In Deutschland leben ca. 1,7 Millionen Menschen mit der Diagnose Alkoholabhängigkeit, weitere 1,5 Millionen Menschen sind von Beruhigungs- oder Schlafmitteln abhängig. 600.000 Menschen leiden an einem problematischen Konsum von Cannabis und anderen illegalen Drogen. Hinzu kommt ein großer Anteil von Personen in der Bevölkerung, die entsprechende Substanzen in riskanter oder missbräuchlicher Weise konsumieren. Lediglich fünf Prozent der behandlungsbedürftigen Menschen erhalten jedoch eine suchtspezifische Therapie.

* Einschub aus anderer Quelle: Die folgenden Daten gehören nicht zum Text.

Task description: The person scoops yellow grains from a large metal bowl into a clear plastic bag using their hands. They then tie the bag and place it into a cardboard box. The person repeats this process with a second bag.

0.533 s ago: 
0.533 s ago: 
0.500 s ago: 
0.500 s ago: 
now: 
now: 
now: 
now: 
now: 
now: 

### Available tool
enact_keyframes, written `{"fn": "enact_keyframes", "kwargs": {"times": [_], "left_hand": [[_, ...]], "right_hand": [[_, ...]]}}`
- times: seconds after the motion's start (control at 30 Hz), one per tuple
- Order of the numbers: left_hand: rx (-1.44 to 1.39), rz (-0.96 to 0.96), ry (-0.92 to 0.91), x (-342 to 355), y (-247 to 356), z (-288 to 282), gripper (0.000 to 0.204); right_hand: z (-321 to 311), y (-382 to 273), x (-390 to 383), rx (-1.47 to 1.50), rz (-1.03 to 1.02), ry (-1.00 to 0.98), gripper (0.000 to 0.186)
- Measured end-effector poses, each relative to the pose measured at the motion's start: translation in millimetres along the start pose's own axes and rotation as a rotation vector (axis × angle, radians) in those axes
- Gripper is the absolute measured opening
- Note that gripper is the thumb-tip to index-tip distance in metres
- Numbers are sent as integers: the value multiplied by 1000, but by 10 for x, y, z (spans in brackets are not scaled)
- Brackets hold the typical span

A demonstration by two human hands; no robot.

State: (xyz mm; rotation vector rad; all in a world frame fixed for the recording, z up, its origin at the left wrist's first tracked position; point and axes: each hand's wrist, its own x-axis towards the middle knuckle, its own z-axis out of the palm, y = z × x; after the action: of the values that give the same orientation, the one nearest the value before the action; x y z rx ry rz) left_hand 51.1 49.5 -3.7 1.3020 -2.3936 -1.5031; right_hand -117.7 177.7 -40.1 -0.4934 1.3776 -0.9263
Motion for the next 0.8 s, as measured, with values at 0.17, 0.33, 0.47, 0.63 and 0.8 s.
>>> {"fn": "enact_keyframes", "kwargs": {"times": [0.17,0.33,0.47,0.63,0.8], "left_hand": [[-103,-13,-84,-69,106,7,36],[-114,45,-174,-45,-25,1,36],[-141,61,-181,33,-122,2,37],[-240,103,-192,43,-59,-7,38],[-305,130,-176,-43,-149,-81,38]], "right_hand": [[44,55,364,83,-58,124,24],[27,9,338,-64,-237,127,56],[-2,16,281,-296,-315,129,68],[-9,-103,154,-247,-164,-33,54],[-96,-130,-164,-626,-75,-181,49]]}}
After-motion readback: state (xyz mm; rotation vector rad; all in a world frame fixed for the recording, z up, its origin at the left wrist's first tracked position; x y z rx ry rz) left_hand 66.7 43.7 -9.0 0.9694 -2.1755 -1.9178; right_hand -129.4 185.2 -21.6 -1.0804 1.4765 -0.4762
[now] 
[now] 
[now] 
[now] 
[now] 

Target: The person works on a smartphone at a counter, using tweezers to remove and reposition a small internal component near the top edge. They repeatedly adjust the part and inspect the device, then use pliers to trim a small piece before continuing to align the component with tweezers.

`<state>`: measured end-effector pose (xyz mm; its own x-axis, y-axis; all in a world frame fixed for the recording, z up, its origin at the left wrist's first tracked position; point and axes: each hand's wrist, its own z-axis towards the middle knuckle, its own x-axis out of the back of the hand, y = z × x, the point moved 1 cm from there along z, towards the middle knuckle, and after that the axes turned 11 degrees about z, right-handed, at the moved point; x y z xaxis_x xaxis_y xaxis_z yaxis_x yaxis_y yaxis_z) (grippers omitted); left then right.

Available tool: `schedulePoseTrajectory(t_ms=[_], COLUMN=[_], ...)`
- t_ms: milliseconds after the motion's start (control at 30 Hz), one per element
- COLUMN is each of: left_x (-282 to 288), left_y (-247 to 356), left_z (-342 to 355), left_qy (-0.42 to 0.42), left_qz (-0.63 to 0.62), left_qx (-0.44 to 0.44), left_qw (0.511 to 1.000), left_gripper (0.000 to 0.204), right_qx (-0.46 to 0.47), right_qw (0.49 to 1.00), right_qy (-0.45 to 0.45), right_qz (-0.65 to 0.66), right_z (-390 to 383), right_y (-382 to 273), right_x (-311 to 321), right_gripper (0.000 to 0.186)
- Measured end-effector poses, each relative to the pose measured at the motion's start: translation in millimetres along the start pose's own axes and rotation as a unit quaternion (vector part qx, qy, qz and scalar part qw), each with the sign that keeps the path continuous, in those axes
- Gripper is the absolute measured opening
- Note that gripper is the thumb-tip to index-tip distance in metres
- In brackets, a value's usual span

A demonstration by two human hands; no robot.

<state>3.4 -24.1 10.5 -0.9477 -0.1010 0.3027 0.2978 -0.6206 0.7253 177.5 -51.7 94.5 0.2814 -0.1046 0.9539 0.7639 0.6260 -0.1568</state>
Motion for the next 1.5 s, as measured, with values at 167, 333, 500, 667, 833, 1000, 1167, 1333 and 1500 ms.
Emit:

Die unzureichende Versorgung ist unter anderem auf eine mangelnde Vernetzung und Koordination zwischen den verschiedenen Suchthilfeeinrichtungen sowie auf unklare Strategien für die Empfehlung einer geeigneten Behandlungsoption zurückzuführen. Modellhaft wird für die Stadt Stuttgart eine zentrale Koordinationsstelle etabliert durch die Betroffene bedarfsgerecht den verschiedenen, teilweise spezialisierten Angeboten des Suchthilfesystems, zugeordnet werden. Dazu durchlaufen Betroffene zunächst ein internetbasiertes Screening und bei positivem Befund einen standardisierten Diagnostikprozess im persönlichen Kontakt. Nach Abstimmung mit den individuellen Behandlungszielen der Betroffenen wird abschließend ein konkreter Behandlungsplan erstellt. Zudem werden die Betroffenen bei der Weitervermittlung in die geeigneten Einrichtungen unterstützt.

Im Rahmen einer randomisierten kontrollierten Studie wird überprüft, ob eine solche sektorenunabhängige Koordination der Diagnostik und Behandlungszuweisung gegenüber der Standardversorgung zu einer höheren Behandlungszufriedenheit der Betroffenen sowie zu einer Änderung der Inanspruchnahme von Versorgungsleistungen führt. Das Projekt wird für drei Jahre mit ca. 2,2 Millionen Euro gefördert.

Im Erfolgsfall kann das Projekt dazu beitragen, Betroffenen flächendeckend ein niedrigschwelliges, kostengünstiges und an ihren persönlichen Bedürfnissen orientiertes Angebot für eine verbesserte suchtmedizinische Versorgung bereitzustellen.